--- Information supplied ---

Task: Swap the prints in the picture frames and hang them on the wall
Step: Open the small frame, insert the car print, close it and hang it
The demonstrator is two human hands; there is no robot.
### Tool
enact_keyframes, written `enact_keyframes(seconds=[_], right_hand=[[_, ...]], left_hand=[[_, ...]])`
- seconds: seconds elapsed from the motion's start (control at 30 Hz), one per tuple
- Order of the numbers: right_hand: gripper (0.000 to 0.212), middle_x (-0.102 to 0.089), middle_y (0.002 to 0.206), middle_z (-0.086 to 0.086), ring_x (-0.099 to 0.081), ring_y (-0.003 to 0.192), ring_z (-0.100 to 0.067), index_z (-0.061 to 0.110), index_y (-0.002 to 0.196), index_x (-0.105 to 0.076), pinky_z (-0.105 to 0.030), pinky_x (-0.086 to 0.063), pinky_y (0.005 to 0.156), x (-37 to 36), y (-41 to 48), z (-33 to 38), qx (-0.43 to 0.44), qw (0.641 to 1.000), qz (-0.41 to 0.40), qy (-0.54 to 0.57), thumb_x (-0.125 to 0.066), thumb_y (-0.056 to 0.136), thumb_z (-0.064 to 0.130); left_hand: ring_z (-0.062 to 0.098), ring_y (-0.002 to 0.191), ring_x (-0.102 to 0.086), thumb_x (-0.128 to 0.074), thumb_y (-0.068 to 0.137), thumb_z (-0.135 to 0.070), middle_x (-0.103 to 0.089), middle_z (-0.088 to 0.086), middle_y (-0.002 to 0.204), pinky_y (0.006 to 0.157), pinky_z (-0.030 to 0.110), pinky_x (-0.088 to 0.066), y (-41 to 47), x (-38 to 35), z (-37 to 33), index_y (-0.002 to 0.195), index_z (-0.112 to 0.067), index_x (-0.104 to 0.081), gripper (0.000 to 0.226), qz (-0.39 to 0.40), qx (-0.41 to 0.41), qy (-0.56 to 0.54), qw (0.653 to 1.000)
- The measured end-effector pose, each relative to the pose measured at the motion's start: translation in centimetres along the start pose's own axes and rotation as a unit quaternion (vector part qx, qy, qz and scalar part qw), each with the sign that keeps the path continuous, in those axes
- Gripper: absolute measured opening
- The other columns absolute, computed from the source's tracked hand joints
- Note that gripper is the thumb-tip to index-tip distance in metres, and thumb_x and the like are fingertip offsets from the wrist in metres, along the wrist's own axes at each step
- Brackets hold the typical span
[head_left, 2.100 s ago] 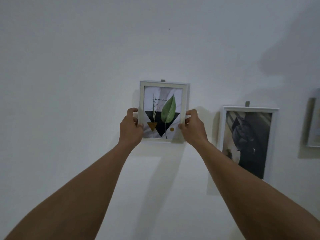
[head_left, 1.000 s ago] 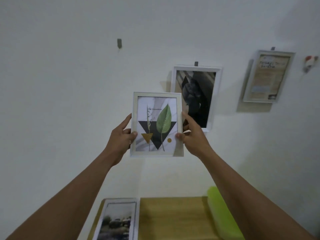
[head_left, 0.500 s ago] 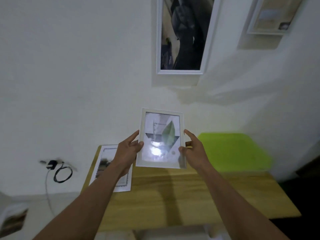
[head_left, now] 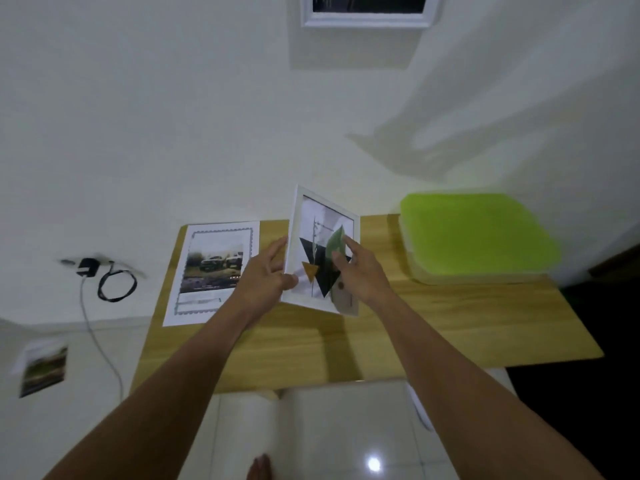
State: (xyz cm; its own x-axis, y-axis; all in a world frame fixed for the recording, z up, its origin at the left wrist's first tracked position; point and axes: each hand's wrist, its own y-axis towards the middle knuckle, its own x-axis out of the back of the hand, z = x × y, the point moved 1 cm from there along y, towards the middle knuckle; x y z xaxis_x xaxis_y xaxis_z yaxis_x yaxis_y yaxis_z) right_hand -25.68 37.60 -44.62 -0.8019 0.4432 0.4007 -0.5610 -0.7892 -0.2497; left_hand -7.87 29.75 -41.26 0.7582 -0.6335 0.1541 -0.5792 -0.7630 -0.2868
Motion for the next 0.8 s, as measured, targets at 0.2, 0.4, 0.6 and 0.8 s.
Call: enact_keyframes(seconds=[0.2, 0.4, 0.6, 0.8], right_hand=[[0.068, -0.036, 0.156, 0.008, -0.045, 0.135, -0.021, 0.053, 0.151, -0.007, -0.041, -0.041, 0.105, -0.1, 1.3, 3.0, 0.029, 0.998, 0.053, 0.023, -0.04, 0.094, 0.066], [0.067, -0.056, 0.134, -0.002, -0.062, 0.109, -0.023, 0.071, 0.139, -0.008, -0.052, -0.055, 0.089, 1.1, 2.4, 3.5, 0.044, 0.997, 0.045, 0.048, -0.052, 0.091, 0.054], [0.065, -0.043, 0.069, 0.006, -0.045, 0.055, -0.011, 0.045, 0.154, -0.013, -0.035, -0.048, 0.054, 2.7, 2.9, 1.9, 0.048, 0.997, -0.017, 0.066, -0.037, 0.099, 0.019], [0.059, -0.042, 0.067, -0.001, -0.035, 0.051, -0.006, 0.032, 0.153, -0.029, -0.019, -0.034, 0.047, 4.5, 3.3, -1.9, -0.003, 0.987, -0.052, 0.149, -0.035, 0.101, 0.006]], left_hand=[[0.02, 0.092, -0.073, -0.062, 0.081, 0.013, -0.075, 0.001, 0.105, 0.079, 0.041, -0.06, 0.1, -2.3, -1.0, 0.129, -0.035, -0.05, 0.069, 0.039, -0.04, 0.029, 0.998], [0.011, 0.101, -0.07, -0.064, 0.082, 0.012, -0.071, -0.002, 0.115, 0.081, 0.026, -0.057, 0.1, -4.8, -0.8, 0.14, -0.034, -0.043, 0.077, 0.069, -0.069, 0.029, 0.995], [0.0, 0.112, -0.061, -0.08, 0.076, -0.016, -0.06, -0.016, 0.132, 0.083, 0.022, -0.056, 0.6, -8.0, 0.8, 0.143, -0.03, -0.047, 0.076, 0.031, -0.107, 0.083, 0.99], [0.014, 0.124, -0.051, -0.067, 0.09, -0.018, -0.056, -0.002, 0.135, 0.102, 0.034, -0.045, 2.4, -7.9, 3.3, 0.144, -0.029, -0.044, 0.061, -0.095, -0.095, 0.195, 0.971]])
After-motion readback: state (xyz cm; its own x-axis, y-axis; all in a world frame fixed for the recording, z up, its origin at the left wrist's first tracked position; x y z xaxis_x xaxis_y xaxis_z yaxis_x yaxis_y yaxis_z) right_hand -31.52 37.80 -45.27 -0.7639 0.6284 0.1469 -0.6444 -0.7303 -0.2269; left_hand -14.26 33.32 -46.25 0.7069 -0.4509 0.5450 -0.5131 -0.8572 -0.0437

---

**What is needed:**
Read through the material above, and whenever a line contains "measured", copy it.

**Task response:**
- The measured end-effector pose, each relative to the pose measured at the motion's start: translation in centimetres along the start pose's own axes and rotation as a unit quaternion (vector part qx, qy, qz and scalar part qw), each with the sign that keeps the path continuous, in those axes
- Gripper: absolute measured opening
Motion for the next 0.8 s, as measured, targets at 0.2, 0.4, 0.6 and 0.8 s.

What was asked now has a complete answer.